- Directed by: Sanal Kumar Sasidharan
- Written by: Sanal Kumar Sasidharan
- Produced by: Shaji Mathew; Aruna Mathew;
- Starring: Manju Warrier; Gourav Raveendran; Vedh; Sujith Koyikkal; Bhupendra Khurana;
- Cinematography: Chandru Selvaraj
- Edited by: Sanal Kumar Sasidharan
- Music by: Ratheesh Eeetillam
- Production company: NIV Productions
- Release dates: October 2020 (Busan); 23 January 2025;
- Running time: 105 minutes
- Country: India
- Language: Malayalam

= Kayattam =

2020 Malayalam film by Sanal Kumar Sasidharan

Kayattam also known as A'hr, is a 2020 Indian Malayalam-language film written, directed and edited by Sanal Kumar Sasidharan, starring Manju Warrier in the lead role. The film is produced by Shaji Mathew and Aruna Mathew under NIV Productions banner.

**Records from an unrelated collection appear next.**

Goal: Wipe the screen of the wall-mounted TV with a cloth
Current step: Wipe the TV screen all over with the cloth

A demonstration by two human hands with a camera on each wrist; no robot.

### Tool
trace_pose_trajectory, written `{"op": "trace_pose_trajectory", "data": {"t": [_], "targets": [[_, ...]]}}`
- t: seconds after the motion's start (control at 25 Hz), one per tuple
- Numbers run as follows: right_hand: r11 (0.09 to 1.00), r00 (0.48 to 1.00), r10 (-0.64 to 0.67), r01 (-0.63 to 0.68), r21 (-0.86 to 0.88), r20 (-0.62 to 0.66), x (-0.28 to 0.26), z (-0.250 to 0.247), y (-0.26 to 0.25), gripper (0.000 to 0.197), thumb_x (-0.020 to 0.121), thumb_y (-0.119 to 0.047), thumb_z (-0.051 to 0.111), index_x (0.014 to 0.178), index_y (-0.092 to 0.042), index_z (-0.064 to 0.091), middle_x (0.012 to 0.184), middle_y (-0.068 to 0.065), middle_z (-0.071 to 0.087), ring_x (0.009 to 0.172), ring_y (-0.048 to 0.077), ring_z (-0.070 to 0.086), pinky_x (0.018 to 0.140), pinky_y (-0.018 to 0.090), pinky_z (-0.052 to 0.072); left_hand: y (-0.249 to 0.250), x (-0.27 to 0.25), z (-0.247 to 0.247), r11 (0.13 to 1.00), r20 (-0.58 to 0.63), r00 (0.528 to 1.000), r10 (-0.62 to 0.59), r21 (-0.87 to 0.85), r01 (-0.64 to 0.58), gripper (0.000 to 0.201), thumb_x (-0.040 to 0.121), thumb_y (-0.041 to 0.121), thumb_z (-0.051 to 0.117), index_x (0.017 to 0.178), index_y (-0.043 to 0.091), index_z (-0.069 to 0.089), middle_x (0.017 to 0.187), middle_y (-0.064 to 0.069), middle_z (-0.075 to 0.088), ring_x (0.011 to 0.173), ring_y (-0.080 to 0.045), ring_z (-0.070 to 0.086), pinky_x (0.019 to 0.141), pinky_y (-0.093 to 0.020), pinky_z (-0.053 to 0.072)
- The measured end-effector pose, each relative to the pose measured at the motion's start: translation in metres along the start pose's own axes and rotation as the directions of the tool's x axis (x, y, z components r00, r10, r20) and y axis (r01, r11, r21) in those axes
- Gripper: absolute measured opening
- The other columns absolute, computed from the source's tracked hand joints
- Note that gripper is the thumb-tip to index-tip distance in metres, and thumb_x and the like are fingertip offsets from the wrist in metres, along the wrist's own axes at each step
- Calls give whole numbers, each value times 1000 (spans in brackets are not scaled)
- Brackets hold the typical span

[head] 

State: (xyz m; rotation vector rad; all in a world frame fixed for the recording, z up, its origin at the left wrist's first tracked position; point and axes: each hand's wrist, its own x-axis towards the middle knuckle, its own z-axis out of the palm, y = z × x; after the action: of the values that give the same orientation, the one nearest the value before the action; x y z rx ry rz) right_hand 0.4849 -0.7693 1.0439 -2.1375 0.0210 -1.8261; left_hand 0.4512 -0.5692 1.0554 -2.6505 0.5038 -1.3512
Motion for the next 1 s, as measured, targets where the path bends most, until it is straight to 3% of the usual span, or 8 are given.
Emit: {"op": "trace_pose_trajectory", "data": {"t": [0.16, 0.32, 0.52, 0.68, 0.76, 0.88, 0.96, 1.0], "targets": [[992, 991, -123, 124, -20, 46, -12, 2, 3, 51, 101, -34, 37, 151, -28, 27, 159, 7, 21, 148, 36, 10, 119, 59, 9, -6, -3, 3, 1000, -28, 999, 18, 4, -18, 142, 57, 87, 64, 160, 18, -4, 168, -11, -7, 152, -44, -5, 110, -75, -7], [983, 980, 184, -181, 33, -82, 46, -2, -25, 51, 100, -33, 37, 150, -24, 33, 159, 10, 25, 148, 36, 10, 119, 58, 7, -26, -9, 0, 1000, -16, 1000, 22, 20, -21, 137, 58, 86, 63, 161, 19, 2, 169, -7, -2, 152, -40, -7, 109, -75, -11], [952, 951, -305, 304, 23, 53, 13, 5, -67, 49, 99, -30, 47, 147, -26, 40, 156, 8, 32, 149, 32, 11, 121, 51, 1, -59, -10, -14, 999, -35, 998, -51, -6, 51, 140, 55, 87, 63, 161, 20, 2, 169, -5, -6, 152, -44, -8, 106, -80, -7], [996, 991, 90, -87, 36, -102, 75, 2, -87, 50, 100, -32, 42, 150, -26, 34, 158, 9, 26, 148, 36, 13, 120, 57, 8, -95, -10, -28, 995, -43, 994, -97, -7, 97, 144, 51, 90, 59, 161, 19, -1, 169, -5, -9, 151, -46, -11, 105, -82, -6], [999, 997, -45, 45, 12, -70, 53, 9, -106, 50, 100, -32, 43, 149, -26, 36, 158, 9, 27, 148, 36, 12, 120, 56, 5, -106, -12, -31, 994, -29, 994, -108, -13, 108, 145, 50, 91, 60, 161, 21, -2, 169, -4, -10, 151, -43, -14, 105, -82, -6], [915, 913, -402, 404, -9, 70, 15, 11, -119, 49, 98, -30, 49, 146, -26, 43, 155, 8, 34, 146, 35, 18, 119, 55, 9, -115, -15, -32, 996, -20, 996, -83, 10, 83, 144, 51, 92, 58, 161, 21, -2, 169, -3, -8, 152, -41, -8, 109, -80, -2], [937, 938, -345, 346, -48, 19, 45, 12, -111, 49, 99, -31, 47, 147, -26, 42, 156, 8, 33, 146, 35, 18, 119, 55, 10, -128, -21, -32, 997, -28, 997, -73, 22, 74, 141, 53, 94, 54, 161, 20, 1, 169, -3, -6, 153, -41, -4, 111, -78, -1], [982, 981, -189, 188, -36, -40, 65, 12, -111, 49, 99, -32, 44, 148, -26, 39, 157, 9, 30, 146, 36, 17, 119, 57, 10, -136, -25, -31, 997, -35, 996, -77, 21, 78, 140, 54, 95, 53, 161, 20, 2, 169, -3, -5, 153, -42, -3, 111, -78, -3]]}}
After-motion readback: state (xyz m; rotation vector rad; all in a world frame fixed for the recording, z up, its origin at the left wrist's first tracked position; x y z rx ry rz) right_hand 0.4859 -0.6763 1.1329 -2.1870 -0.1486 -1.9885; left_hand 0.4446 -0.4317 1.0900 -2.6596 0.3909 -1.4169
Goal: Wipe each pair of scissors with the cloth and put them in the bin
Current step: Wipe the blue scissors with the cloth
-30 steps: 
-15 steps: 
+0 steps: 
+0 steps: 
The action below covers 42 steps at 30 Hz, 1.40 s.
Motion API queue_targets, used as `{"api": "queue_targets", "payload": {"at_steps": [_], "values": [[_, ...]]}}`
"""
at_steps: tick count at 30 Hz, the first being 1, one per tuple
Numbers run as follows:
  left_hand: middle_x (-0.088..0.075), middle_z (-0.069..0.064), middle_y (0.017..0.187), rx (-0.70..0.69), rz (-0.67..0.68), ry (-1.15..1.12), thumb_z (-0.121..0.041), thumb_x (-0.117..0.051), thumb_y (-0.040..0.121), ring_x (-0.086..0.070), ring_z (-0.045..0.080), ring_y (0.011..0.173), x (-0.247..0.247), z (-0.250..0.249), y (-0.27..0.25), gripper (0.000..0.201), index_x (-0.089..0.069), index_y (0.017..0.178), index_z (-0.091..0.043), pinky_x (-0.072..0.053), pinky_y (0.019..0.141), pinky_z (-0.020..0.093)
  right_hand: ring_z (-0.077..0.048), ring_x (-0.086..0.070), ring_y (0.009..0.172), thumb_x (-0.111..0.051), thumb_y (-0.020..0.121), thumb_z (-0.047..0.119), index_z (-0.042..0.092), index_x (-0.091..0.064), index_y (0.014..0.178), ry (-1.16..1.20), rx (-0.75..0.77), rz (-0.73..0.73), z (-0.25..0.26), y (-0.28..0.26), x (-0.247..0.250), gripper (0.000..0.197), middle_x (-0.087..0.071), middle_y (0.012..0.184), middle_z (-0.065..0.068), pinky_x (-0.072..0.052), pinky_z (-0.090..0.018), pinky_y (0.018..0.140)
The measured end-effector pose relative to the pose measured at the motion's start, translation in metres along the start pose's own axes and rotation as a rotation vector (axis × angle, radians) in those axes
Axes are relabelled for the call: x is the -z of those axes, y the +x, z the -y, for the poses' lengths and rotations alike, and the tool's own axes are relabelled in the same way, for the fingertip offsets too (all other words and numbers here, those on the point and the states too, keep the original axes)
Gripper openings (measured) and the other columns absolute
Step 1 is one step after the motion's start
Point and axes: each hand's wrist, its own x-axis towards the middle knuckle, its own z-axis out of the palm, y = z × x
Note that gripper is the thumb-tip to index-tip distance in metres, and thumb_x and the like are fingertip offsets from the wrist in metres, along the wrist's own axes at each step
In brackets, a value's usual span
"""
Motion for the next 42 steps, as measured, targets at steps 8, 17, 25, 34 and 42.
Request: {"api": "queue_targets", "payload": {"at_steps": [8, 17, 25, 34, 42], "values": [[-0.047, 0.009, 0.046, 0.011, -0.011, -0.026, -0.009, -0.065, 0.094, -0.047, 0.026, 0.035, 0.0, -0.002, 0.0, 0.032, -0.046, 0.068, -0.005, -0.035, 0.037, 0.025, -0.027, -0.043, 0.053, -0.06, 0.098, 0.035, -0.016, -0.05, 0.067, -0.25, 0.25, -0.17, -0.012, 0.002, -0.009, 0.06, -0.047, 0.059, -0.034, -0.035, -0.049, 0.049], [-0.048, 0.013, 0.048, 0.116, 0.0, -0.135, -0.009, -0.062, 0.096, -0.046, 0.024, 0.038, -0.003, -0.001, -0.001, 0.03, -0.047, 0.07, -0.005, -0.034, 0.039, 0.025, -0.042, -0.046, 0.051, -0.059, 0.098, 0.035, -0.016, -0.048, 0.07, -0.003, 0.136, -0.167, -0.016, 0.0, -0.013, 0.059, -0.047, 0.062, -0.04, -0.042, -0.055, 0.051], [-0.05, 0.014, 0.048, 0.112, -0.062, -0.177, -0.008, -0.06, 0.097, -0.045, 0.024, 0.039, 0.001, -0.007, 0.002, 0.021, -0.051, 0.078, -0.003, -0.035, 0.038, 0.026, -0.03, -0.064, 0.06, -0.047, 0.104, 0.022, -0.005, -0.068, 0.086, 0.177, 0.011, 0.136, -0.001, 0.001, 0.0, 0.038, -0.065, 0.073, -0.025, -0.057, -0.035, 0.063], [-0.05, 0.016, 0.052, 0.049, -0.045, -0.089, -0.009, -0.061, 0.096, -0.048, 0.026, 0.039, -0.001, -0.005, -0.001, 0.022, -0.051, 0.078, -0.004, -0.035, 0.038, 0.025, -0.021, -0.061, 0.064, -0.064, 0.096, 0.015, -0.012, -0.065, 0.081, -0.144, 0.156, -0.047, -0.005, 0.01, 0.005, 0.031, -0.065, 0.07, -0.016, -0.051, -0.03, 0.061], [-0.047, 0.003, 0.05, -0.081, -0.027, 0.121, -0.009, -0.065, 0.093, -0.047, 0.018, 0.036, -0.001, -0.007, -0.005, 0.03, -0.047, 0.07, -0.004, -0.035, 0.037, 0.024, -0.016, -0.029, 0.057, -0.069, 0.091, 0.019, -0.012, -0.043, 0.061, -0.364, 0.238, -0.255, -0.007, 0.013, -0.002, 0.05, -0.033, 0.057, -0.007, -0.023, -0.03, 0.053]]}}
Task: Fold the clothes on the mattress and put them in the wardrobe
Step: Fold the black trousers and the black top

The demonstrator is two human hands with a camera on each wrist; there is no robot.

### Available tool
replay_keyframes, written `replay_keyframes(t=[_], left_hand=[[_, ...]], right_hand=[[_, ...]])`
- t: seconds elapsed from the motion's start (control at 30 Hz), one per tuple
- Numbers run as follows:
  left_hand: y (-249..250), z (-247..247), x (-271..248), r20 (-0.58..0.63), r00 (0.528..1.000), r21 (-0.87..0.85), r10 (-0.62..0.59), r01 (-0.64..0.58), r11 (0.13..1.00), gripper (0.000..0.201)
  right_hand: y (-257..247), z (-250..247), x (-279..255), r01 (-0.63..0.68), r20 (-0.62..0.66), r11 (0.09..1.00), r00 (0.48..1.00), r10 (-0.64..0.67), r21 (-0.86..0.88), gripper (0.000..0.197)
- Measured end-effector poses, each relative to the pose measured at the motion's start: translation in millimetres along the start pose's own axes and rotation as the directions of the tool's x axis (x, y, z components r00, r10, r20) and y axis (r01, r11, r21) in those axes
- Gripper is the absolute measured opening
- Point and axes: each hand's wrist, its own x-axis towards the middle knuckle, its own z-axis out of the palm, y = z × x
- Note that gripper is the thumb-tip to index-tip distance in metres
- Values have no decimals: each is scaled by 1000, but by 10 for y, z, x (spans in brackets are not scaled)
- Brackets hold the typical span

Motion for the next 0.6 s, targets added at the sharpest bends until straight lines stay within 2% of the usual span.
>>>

The film was premiered at the 25th Busan International Film Festival and then at the Indian Film Festival of Melbourne. Sanal Kumar gave the film a free online release, by sharing the film's Google Drive link on 23 January 2025.

== Cast ==
- Manju Warrier as Maya
- Gourav Raveendran
- Vedh
- Sujith Koyikkal
- Bhupendra Khurana

==Production==
After Chola (2019), Sanal Kumar Sasidharan was announced to join hands with Manju Warrier for their next project, based on mountaineering. The film is produced by Shaji Mathew and Aruna Mathew under NIV Productions banner. Co-produced by Manju Warrier in her production debut, the film was shot in places around Himachal Pradesh and the got warpped by the end of October 2019. During the filming in Himachal, it was reported that the crew and cast got trapped in a remote village that was 330 kilometers away from Shimla due to the Himachal floods. After getting stranded there for a week, the team was safely shifted to Manali. Apart from writing and direction, the editing and sound design were also handled by the director Sanal Kumar himself. During an interview in May 2020, Sanal Kumar revealed that the post-production works were completed and is in the processes related to censor.

== Soundtrack ==
The songs in the film are in a fictional language called A'hr.

== Release ==
In January 2025, Sanal Kumar disclosed his idea of releasing the film online for free, similar to his previous release, Vazhakku (2022). On 23 January 2025, Sanal Kumar shared the link of his Google Drive to access the film, along with the link for the English subtitles.

=== Premiere ===
Kayattam was premiered at the 25th Busan International Film Festival scheduled between 21 and 30 October 2020 and then at the Indian Film Festival of Melbourne in 2021.

=== Reception ===
Baradwaj Rangan of Film Companion wrote, "This is Sanal's most woman-centric film, and it's also his gentlest. Usually, the women in his films are preyed upon. But here, Maya is the predator" and added that "even in his experimental mode, he [Sanal] is fascinating".

==Accolades==

| Award | Date of ceremony | Category | Nominee(s) | Result | Ref. |
|---|---|---|---|---|---|
| 2020 | Busan International Film Festival | Kim Jiseok Award | Sanal Kumar Sasidharan | Nominated |  |
| 2021 | Indian Film Festival of Melbourne | Disruptor in Cinema | Sanal Kumar Sasidharan | Won |  |

== Controversy ==
Following a complaint lodged by Manju Warrier at the Elamakkara Police station, Kochi, Sanal Kumar was arrested at Parassala, Thiruvananthapuram for trying to blackmail, defame her and alleging on social media claiming that Manju's life is in danger. It was also reported that Sanal Kumar was stalking the actress, during the shoot of the film, which started after a dispute with Manju Warrier's manager. Soon after getting bail, Sanal disclosed that he had confessed his love to the actress.